Christopher Rufo, a leading rightwing activist and influential DeSantis ally, was on hand to explain “the basic premise of the legislation,” specifically its anti-DEI provision. “Our public institutions,” Rufo said, “should reflect the values of the public.” More pointedly, “Florida’s farmers and waitresses and truck drivers should not be subsidizing a permanent bureaucracy of left-wing activists who hate them and hate their values but … are of course happy to take their money.”

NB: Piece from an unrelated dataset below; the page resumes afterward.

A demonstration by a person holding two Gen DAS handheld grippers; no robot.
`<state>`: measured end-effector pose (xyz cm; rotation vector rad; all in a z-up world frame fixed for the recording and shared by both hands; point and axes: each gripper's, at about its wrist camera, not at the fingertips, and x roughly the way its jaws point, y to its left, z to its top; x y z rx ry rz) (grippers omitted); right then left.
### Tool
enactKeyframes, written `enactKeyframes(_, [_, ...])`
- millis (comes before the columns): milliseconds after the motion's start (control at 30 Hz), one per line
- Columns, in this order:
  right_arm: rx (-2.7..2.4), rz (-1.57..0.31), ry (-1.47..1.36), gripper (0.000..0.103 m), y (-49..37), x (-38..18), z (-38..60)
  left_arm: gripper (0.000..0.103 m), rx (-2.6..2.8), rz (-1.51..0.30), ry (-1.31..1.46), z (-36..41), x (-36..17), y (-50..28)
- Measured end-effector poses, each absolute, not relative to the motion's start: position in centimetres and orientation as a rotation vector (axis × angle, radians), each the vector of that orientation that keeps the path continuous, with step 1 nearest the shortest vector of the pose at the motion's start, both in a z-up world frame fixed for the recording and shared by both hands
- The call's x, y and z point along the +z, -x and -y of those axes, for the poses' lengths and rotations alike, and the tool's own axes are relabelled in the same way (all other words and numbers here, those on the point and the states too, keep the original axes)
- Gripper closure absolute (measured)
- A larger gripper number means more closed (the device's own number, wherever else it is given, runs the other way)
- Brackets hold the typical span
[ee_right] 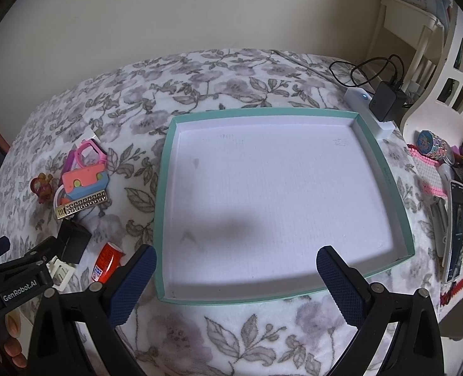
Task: Organize rigid objects
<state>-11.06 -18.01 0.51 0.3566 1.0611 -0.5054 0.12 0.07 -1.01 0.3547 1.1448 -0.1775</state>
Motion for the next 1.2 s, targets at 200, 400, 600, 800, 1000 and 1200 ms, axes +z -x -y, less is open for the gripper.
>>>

Vox Populi Arrives on Campus
Virtuous truckers. Parasitic and hostile elites bearing bad values. For populism, that’s hard to beat. This populist spirit animates not only Florida’s new law but also the nation-wide “conservative counter-revolution” in higher education, now unfolding in many red states. That counter-revolution is, as Rufo made clear in his speech at the 2021 National Conservatism Conference, part of a wider conservative attack on a “nihilistic elite” that is embedded not just in universities but also, in his telling, K-12 schools, corporations, and government agencies. This elite, he insists, “is seeking to impose its values onto the working and middle classes to bolster [its] own power.”

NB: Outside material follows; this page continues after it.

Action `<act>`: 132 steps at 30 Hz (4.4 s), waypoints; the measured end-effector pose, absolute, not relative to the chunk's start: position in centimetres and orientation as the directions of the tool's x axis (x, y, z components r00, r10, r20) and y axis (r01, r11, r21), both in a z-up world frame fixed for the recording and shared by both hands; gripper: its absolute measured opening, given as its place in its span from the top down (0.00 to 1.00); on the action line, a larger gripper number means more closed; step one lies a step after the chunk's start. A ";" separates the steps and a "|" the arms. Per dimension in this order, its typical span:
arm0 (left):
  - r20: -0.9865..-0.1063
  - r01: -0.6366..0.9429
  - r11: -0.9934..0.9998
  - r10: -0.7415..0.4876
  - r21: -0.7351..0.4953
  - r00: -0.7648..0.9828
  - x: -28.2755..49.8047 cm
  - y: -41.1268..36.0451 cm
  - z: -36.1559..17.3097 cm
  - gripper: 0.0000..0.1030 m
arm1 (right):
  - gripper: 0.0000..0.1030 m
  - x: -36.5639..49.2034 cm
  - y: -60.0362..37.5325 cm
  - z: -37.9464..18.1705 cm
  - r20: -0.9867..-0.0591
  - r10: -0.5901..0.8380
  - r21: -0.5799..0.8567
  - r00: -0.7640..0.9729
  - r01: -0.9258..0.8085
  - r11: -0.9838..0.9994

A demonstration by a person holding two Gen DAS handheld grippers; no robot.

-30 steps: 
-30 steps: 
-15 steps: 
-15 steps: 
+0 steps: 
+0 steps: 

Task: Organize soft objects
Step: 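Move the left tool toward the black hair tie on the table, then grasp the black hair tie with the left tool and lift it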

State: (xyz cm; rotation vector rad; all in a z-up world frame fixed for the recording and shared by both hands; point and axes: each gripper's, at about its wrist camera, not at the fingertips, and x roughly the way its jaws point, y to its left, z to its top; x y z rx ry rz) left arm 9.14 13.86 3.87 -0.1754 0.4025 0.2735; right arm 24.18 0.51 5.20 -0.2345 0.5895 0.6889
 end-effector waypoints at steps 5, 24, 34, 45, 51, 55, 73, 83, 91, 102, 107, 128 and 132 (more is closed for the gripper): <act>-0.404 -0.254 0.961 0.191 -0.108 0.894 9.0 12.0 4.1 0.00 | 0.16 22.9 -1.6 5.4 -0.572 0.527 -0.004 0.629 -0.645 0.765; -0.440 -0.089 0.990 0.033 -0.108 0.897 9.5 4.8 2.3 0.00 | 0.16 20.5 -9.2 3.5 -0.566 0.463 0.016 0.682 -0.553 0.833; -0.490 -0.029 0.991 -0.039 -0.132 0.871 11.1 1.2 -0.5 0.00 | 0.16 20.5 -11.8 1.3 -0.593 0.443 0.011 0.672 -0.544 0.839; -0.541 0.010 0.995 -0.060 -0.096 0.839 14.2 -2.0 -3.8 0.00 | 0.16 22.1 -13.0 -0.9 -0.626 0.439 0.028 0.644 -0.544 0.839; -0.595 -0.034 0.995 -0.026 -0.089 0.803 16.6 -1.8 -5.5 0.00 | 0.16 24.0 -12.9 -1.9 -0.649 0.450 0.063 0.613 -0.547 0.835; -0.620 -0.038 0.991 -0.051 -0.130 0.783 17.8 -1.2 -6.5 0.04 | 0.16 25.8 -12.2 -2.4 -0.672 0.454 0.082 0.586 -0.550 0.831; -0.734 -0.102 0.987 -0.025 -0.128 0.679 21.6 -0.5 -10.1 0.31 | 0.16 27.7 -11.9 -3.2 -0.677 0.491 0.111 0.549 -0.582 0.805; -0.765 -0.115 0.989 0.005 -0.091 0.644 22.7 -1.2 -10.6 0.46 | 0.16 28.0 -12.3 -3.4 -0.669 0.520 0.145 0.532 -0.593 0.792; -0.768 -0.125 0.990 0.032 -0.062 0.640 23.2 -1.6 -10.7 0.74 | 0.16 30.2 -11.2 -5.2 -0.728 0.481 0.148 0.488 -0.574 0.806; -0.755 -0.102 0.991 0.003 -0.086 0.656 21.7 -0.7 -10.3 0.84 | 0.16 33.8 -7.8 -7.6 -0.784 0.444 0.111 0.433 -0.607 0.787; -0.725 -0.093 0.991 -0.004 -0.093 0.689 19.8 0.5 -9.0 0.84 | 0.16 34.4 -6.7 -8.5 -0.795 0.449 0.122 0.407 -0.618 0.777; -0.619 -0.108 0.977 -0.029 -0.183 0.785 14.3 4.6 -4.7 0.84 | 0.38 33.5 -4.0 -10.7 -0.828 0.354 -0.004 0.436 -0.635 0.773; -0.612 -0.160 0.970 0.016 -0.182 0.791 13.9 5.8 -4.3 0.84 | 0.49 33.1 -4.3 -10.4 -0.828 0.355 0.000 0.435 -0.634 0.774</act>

For good reasons, however, American higher education isn’t a populist enterprise. In 1915, the newly formed American Association of University Professors (AAUP) released a Declaration of Principles on Academic Freedom and Academic Tenure, which offered what remains the best explanation of academic freedom in the United States. The Declaration conceded that boards of trustees govern universities—both public and private. But it urged such boards to govern with restraint. For the university to be an “intellectual experiment station,” it needs independence from both the “control of trustees” and “the tyranny of public opinion.” To be sure, universities serve the public. And in “the essentials of his professional activity,” a professor’s “duty is to the wider public.” But, like the federal judiciary, the university serves by keeping its distance from public sentiment. The Declaration maintains that scholars need to follow their “scientific conscience” even when it leads to hypotheses or conclusions “distasteful to the community as a whole.” Trustees and public officials should refrain from policing academic work because “the first condition of [intellectual] progress is complete and unlimited freedom to pursue inquiry and publish its results.”
Academic Freedom: The Enemy
Boards have typically heeded the AAUP’s call for restraint. The Association of Governing Boards, whose membership includes public institutions, endorses shared governance, whereby boards delegate much of their authority to college and university presidents and faculty.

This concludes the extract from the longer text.